**Your instructions:**
Please retype all the data below exactly, line for line.

**Data extract:**
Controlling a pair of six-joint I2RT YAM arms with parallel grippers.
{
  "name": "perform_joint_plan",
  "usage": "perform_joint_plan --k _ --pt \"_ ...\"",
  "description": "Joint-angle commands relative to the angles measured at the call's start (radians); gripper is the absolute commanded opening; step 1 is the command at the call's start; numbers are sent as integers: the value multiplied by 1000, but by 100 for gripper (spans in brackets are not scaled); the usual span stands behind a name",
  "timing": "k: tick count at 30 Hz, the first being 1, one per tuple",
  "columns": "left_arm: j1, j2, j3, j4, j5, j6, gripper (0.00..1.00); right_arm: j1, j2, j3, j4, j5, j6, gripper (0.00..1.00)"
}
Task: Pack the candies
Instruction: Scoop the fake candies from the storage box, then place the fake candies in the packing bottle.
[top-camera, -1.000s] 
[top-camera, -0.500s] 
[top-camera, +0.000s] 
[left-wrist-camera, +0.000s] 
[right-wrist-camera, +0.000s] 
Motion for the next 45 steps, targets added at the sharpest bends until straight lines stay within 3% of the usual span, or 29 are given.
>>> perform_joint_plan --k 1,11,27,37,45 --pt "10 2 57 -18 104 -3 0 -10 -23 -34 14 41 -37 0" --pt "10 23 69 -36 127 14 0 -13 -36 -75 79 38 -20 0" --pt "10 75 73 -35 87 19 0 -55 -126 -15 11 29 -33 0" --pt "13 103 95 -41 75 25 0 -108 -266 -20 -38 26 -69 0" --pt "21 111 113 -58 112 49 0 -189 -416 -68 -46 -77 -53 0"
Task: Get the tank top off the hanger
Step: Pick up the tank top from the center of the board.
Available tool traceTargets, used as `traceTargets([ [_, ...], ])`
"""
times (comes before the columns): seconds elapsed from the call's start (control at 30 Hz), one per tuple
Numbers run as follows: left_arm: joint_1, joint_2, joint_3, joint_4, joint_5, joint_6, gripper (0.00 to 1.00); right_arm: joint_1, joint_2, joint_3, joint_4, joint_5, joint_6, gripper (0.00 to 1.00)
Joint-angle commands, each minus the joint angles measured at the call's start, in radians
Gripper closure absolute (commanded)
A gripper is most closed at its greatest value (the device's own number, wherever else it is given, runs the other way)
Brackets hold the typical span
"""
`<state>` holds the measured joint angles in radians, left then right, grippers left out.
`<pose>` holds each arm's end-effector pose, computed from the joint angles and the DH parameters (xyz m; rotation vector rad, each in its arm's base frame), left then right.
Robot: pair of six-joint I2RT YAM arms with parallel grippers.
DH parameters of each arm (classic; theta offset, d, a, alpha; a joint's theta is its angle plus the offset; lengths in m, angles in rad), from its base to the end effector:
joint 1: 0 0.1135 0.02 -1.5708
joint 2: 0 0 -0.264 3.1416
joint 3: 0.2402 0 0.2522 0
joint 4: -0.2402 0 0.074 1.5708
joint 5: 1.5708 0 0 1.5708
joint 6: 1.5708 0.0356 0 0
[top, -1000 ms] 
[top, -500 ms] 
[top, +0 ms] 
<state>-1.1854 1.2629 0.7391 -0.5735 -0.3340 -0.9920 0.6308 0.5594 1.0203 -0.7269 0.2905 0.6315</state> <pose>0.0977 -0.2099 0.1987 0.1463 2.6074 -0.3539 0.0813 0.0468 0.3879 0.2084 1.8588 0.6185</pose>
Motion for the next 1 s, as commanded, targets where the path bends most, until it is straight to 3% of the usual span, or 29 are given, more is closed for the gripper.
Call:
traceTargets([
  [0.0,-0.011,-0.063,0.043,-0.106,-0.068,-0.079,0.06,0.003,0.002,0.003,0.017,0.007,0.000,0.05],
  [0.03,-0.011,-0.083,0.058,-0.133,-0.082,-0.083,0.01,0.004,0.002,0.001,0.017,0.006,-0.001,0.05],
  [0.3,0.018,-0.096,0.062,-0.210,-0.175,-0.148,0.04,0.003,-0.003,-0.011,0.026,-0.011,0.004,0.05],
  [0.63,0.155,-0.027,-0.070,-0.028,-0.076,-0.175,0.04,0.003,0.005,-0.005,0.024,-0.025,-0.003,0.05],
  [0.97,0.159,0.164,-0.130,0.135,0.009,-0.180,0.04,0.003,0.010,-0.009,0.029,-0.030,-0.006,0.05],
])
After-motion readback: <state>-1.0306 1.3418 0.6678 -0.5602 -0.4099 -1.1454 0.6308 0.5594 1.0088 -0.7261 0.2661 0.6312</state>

**Output for this exercise:**
Controlling a pair of six-joint I2RT YAM arms with parallel grippers.
{
  "name": "perform_joint_plan",
  "usage": "perform_joint_plan --k _ --pt \"_ ...\"",
  "description": "Joint-angle commands relative to the angles measured at the call's start (radians); gripper is the absolute commanded opening; step 1 is the command at the call's start; numbers are sent as integers: the value multiplied by 1000, but by 100 for gripper (spans in brackets are not scaled); the usual span stands behind a name",
  "timing": "k: tick count at 30 Hz, the first being 1, one per tuple",
  "columns": "left_arm: j1, j2, j3, j4, j5, j6, gripper (0.00..1.00); right_arm: j1, j2, j3, j4, j5, j6, gripper (0.00..1.00)"
}
Task: Pack the candies
Instruction: Scoop the fake candies from the storage box, then place the fake candies in the packing bottle.
[top-camera, -1.000s] 
[top-camera, -0.500s] 
[top-camera, +0.000s] 
[left-wrist-camera, +0.000s] 
[right-wrist-camera, +0.000s] 
Motion for the next 45 steps, targets added at the sharpest bends until straight lines stay within 3% of the usual span, or 29 are given.
>>> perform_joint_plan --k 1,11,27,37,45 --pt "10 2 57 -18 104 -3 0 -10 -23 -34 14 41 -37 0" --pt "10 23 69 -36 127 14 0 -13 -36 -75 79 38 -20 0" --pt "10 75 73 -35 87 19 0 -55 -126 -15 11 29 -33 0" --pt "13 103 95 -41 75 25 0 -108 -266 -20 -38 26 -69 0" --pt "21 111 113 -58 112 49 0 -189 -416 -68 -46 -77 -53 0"
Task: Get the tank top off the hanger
Step: Pick up the tank top from the center of the board.
Available tool traceTargets, used as `traceTargets([ [_, ...], ])`
"""
times (comes before the columns): seconds elapsed from the call's start (control at 30 Hz), one per tuple
Numbers run as follows: left_arm: joint_1, joint_2, joint_3, joint_4, joint_5, joint_6, gripper (0.00 to 1.00); right_arm: joint_1, joint_2, joint_3, joint_4, joint_5, joint_6, gripper (0.00 to 1.00)
Joint-angle commands, each minus the joint angles measured at the call's start, in radians
Gripper closure absolute (commanded)
A gripper is most closed at its greatest value (the device's own number, wherever else it is given, runs the other way)
Brackets hold the typical span
"""
`<state>` holds the measured joint angles in radians, left then right, grippers left out.
`<pose>` holds each arm's end-effector pose, computed from the joint angles and the DH parameters (xyz m; rotation vector rad, each in its arm's base frame), left then right.
Robot: pair of six-joint I2RT YAM arms with parallel grippers.
DH parameters of each arm (classic; theta offset, d, a, alpha; a joint's theta is its angle plus the offset; lengths in m, angles in rad), from its base to the end effector:
joint 1: 0 0.1135 0.02 -1.5708
joint 2: 0 0 -0.264 3.1416
joint 3: 0.2402 0 0.2522 0
joint 4: -0.2402 0 0.074 1.5708
joint 5: 1.5708 0 0 1.5708
joint 6: 1.5708 0.0356 0 0
[top, -1000 ms] 
[top, -500 ms] 
[top, +0 ms] 
<state>-1.1854 1.2629 0.7391 -0.5735 -0.3340 -0.9920 0.6308 0.5594 1.0203 -0.7269 0.2905 0.6315</state> <pose>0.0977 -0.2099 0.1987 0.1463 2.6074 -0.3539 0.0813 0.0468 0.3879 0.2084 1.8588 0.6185</pose>
Motion for the next 1 s, as commanded, targets where the path bends most, until it is straight to 3% of the usual span, or 29 are given, more is closed for the gripper.
Call:
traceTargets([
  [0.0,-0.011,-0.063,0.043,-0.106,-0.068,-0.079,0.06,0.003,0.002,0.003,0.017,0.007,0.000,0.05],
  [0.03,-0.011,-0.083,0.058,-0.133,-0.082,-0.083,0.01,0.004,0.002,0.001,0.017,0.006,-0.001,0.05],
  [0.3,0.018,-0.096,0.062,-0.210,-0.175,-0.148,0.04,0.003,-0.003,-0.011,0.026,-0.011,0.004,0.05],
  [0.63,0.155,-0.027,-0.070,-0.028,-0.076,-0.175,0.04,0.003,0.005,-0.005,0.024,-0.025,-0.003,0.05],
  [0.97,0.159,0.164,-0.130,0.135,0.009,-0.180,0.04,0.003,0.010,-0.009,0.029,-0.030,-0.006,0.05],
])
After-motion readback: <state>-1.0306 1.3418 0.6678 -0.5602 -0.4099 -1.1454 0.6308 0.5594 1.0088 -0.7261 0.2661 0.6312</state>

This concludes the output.